Let $f, g\colon \Bbb R \to\Bbb R $ be continuous. Then $F\colon \Bbb R\to\Bbb R$ defined by $F(x) = f(x)g(x)$ is continuous.

Proof

Let $f, g\colon \Bbb R \to\Bbb R $ be given such that $f$ and $g$ are continuous.

Let $F\colon \Bbb R\to\Bbb R$ be defined by $F(x) = f(x)g(x)$. We want to show: $F$ is continuous, that is, for all $a \in\Bbb R$, for every $\epsilon > 0$, there exists some $\delta > 0$ such that for all $x \in \Bbb R$ with $|x - a| < \delta$, $|F(x)-F(a)| < \epsilon$.

Let $a \in\Bbb R$ be given. Let $\epsilon > 0$ be given.

Let $\delta_f > 0$ be such that for all $x \in\Bbb R$ with $|x-a| < \delta_f$, $|f(x)-f(a)| < \frac\epsilon{2(|g(a)| + \epsilon)}$. Such a $\delta_f$ exists since $f$ is continuous.

Let $\delta_g > 0$ be such that for all $x \in\Bbb R$ with $|x-a| < \delta_g$, $|g(x)-g(a)| < \frac\epsilon{ 2|f(a)| + 1}$. Such a $\delta_g$ exists since $g$ is continuous.

Let $\delta_3 > 0$ be such that for all $x\in\Bbb R$ with $|x-a| < \delta_3$, $|g(x)-g(a)| < \epsilon$, which implies $|g(x)| < |g(a)| + \epsilon$. Such a $\delta_3$ exists since $g$ is continuous.

Choose $\delta = \min\{\delta_f, \delta_g, \delta_3\}$.

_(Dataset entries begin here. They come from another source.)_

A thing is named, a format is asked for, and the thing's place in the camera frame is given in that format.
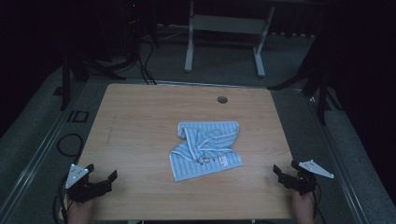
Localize person's right hand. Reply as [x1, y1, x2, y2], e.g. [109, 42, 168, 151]
[290, 190, 316, 224]

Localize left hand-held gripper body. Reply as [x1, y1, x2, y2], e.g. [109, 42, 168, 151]
[64, 163, 113, 204]

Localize right hand-held gripper black cable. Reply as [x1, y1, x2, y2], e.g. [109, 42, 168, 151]
[312, 183, 328, 224]

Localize blue striped towel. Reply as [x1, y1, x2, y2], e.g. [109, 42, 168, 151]
[168, 120, 244, 183]

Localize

Then for all $x \in\Bbb R$ with $|x-a| < \delta$: $$\begin{align}|F(x) - F(a)| &= |f(x)g(x) - f(a)g(a)| \\ &= |f(x)g(x) - f(a)g(x) + f(a)g(x) - f(a)g(a)| \\ &\le |f(x)g(x) - f(a)g(x)| + |f(a)g(x) - f(a)g(a)|\\ &= |(g(x)[f(x) - f(a)]| + |f(a)[g(x) - g(a)]|\\&= |g(x)| * |f(x)-f(a)| + |f(a)| * |g(x) - g(a)| \\ &< [|g(x)| + \epsilon] \cdot \frac \epsilon {2(|g(a)| + \epsilon)} + |f(a)| \cdot |g(x) - g(a)| \\ &= \frac\epsilon{2 + |f(a)| \cdot |g(x) - g(a)|}\end{align}$$

Problem

Now we need $|f(a)| \cdot |g(x) - g(a)|$ to be equal to $\frac \epsilon 2$ so that we have $\frac\epsilon2+\frac\epsilon 2= \epsilon$ (which completes the proof). The problem is I do not see why/how $|f(a)| \cdot |g(x) - g(a)|$ is equal to $\frac\epsilon2$. Or is there maybe an error somewhere?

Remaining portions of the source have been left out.